__What the exercise asks__
Nothing outside the range is wanted. Repeat exactly the lines below from the one with "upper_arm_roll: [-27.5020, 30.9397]" through the one with "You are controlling".

__Collected material__
···

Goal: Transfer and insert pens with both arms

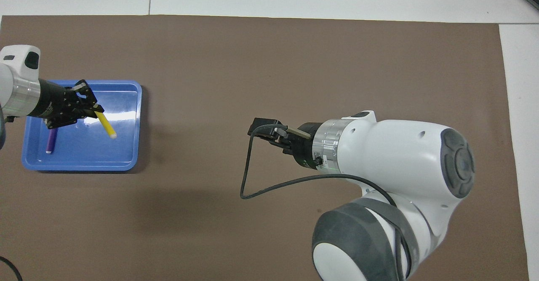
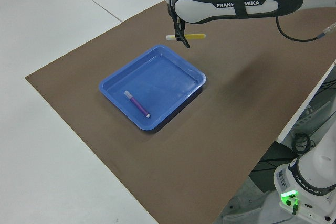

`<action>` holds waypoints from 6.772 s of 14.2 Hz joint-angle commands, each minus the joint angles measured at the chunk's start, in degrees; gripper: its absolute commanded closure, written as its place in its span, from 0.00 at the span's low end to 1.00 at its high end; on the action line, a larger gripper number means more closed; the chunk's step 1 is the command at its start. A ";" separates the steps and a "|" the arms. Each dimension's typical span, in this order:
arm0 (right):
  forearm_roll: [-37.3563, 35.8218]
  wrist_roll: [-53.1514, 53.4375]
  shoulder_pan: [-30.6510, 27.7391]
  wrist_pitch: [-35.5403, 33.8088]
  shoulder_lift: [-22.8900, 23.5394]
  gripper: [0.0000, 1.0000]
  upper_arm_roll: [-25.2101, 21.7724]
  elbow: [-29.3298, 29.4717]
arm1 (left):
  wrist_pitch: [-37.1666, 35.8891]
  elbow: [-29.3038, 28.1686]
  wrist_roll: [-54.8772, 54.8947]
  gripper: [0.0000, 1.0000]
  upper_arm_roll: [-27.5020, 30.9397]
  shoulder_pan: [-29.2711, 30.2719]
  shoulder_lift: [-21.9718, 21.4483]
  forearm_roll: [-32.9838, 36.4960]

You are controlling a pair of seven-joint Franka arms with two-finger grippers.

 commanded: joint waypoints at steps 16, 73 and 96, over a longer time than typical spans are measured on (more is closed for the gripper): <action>4.32 9.24 5.10 6.51 1.78 0.00 0.45 4.31 | 9.10 -14.71 -60.03 1.00 0.29 -16.50 -20.34 -21.58; -36.81 -76.27 -31.28 -12.57 -0.86 1.00 0.01 -7.97 | -1.81 -19.72 50.66 0.37 0.99 11.88 -18.25 10.85; -16.87 -60.66 -31.10 -13.61 -0.33 0.00 5.18 -5.00 | 22.82 -5.22 52.88 0.37 1.78 14.96 14.90 18.67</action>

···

__Your solution__
  upper_arm_roll: [-27.5020, 30.9397]
  shoulder_pan: [-29.2711, 30.2719]
  shoulder_lift: [-21.9718, 21.4483]
  forearm_roll: [-32.9838, 36.4960]

You are controlling a pair of seven-joint Franka arms with two-finger grippers.

No further output is required for this answer.